Una empresa colosal, cuya desmesura apenas podemos imaginarnos: en medio siglo, un puñado de conquistadores se apodera de dos millones de kilómetros cuadrados para construir allí una réplica de su sociedad. Las riquezas increíbles que descubren les hacen olvidar muy pronto que andaban en busca de las especias. Y se pone en movimiento una gigantesca máquina de colonización. Hoy nos parece que la conquista de América fue el preludio de la occidentalización del mundo. Pero, para sus protagonistas, ávidos de gloria y recompensas, antes que nada fue el encuentro cotidiano con lo desconocido. Sus relatos de viaje y sus cartas nos muestran su temor a perderse, su obsesión por el alimento -a veces, superior a la del oro-, pero también nos revelan su deslumbramiento cuando descubren la gran Tenochtitlan, que comparan con Venecia; o bien el sabor de una fruta exótica o el silencio de los manglares del Pacífico...

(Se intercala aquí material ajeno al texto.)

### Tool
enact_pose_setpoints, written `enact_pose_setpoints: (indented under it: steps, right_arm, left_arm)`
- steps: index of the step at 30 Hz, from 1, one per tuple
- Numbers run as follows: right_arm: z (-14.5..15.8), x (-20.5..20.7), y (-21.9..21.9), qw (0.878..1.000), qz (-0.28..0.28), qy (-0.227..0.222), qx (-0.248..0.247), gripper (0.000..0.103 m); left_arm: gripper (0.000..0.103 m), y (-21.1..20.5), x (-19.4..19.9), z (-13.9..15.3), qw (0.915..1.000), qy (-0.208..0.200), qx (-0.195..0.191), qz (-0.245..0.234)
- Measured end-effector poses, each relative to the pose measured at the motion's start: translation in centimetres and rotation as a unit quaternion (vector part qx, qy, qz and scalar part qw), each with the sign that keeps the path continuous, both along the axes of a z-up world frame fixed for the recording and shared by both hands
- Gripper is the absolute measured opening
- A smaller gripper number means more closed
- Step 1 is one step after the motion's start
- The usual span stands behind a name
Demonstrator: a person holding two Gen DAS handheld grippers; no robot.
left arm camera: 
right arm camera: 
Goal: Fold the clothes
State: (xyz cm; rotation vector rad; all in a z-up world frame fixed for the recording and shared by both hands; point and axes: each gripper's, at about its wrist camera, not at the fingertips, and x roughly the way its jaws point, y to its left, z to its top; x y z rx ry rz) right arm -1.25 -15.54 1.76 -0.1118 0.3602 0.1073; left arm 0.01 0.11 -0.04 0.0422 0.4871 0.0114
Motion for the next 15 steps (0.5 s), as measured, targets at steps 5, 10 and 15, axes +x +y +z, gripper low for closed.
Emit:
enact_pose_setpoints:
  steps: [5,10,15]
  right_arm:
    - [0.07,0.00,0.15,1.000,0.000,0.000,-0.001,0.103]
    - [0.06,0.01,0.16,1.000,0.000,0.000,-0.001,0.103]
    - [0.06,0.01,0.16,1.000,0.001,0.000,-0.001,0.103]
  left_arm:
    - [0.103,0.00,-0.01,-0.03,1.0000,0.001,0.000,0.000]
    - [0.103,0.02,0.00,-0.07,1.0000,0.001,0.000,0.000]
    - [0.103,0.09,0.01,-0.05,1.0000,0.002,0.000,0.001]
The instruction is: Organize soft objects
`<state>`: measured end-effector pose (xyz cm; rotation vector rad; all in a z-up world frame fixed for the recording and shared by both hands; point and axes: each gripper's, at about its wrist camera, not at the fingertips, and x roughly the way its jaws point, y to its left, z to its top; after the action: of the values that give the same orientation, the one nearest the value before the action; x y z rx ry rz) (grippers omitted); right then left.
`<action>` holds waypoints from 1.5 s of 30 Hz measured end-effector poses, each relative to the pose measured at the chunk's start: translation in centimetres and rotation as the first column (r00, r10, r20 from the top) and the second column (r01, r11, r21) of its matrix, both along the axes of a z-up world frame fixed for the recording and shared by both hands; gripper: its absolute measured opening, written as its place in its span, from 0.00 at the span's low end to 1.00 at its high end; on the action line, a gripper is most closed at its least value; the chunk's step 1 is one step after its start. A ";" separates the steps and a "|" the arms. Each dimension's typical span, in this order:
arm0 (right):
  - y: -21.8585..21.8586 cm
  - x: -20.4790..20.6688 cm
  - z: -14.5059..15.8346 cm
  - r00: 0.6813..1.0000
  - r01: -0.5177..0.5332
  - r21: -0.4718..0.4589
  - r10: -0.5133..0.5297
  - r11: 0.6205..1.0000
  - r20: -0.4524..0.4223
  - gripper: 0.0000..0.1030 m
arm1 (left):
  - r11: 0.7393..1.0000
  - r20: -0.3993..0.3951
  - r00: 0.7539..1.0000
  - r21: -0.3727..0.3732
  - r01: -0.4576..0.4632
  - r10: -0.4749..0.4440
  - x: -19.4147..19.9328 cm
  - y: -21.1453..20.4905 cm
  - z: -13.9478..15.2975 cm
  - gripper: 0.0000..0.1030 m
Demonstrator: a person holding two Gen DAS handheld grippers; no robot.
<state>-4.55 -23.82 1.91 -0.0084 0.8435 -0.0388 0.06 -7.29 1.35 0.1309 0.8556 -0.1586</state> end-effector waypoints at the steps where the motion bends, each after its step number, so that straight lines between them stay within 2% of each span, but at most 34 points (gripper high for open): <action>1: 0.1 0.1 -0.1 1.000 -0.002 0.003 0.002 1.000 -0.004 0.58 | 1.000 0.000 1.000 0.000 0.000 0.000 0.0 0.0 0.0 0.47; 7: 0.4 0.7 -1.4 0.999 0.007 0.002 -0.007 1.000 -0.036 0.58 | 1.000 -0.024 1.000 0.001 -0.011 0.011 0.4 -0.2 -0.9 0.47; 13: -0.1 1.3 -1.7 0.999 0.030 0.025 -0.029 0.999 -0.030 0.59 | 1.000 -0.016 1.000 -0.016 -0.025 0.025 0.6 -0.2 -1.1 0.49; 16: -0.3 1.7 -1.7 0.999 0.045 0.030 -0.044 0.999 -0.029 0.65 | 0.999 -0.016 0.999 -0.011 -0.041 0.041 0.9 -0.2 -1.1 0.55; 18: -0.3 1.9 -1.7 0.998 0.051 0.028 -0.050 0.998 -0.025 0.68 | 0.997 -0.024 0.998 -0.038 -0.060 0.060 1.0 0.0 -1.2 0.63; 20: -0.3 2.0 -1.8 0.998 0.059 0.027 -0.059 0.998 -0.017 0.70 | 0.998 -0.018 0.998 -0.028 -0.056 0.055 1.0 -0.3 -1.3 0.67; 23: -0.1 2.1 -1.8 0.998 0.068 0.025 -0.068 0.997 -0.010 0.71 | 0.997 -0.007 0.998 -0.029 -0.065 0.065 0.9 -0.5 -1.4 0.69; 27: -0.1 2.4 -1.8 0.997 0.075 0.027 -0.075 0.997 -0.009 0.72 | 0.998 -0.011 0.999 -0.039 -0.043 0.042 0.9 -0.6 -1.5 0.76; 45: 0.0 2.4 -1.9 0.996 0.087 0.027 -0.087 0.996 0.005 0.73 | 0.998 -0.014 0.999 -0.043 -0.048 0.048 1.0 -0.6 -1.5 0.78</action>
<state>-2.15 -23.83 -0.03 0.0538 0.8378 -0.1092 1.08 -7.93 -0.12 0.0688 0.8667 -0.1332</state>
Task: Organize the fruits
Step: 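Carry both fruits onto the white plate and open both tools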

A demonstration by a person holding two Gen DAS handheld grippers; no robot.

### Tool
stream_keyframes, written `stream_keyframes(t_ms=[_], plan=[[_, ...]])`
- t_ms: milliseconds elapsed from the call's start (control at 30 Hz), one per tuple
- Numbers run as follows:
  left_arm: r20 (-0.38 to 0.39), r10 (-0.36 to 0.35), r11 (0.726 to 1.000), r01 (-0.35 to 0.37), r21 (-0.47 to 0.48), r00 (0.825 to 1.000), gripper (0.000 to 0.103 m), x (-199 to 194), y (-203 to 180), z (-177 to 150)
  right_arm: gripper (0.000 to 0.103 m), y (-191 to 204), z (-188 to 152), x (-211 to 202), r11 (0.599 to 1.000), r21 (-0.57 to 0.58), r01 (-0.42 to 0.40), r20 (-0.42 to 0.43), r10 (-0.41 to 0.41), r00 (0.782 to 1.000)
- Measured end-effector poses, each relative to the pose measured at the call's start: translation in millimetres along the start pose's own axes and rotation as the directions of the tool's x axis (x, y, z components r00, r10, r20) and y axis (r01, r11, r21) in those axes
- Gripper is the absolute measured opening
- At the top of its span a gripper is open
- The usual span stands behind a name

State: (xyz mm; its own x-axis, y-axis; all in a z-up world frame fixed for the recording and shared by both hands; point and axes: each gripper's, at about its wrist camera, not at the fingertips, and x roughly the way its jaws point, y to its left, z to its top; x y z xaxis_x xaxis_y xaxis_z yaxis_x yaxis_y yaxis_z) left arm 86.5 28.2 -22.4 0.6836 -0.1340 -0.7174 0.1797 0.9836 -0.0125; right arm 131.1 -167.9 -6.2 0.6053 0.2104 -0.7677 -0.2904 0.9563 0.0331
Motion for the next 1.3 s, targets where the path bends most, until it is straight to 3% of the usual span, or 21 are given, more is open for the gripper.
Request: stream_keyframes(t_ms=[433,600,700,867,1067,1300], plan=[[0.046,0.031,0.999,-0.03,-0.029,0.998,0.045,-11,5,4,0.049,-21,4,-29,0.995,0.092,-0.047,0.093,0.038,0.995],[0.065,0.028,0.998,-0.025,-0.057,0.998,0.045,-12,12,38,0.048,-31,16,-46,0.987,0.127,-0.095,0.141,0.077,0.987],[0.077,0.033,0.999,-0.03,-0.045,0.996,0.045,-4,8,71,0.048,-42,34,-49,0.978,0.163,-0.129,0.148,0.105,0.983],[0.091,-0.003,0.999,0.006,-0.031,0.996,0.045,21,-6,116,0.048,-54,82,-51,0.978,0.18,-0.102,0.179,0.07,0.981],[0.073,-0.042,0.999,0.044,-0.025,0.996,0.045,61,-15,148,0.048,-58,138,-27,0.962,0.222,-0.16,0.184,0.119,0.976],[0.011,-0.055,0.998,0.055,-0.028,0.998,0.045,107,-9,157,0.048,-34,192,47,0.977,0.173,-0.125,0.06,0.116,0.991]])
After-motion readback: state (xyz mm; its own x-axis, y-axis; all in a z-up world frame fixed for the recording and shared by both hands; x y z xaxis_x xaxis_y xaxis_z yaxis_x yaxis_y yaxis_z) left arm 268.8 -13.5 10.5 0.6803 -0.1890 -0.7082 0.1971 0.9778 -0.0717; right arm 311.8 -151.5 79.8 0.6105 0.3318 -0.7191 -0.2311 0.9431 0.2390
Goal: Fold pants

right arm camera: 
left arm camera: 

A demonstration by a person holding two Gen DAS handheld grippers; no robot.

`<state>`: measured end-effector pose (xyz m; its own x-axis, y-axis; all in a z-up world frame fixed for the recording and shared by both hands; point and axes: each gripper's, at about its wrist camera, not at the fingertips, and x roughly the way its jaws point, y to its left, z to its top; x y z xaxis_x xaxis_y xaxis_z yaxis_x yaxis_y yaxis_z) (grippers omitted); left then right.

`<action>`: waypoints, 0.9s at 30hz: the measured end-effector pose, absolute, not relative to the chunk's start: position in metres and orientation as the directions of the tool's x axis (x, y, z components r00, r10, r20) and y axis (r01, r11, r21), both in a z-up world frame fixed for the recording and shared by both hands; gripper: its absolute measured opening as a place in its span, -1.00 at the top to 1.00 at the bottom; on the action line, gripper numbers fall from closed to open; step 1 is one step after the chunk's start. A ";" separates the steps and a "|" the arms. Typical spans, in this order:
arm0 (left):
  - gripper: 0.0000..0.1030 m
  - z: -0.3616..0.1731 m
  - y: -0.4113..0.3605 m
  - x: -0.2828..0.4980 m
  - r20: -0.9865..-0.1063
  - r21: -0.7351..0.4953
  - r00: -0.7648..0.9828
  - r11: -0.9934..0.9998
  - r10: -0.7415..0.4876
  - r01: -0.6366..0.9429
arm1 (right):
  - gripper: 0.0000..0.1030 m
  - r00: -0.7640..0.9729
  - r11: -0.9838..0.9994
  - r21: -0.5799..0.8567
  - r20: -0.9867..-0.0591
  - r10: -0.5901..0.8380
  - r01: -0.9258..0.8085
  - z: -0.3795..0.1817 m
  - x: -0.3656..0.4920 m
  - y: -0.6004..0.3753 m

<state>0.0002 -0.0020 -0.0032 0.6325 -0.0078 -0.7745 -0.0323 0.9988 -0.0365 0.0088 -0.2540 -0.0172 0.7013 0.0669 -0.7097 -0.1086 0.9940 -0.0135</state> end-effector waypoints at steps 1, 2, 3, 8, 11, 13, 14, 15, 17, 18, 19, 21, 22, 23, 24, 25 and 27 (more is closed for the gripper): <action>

Mientras los mapas van precisándose, los conquistadores envejecen: Colón, el primer héroe; Cortés, conquistador de Anáhuac; Pizarro, gobernador del Perú, asesinado en su palacio de Lima... De esas aventuras americanas el Viejo Mundo no recibe más que ecos lejanos. Ignora todos los horrores de la Conquista, el cúmulo de enfermedades y de daños ecológicos que provoca. A falta de informes precisos, informa que ese Nuevo Mundo está poblado de salvajes y de quimeras.
¿Quién podría dudar de la legitimidad de la Conquista en una Europa que acaba de expulsar a los judíos y de convertir a los moriscos? América cae en la órbita occidental, arrastrando a europeos, negros e indios a la construcción de un mundo nuevo. A esto y más se refieren Bernard y Gruzinski en la Historia del Nuevo Mundo.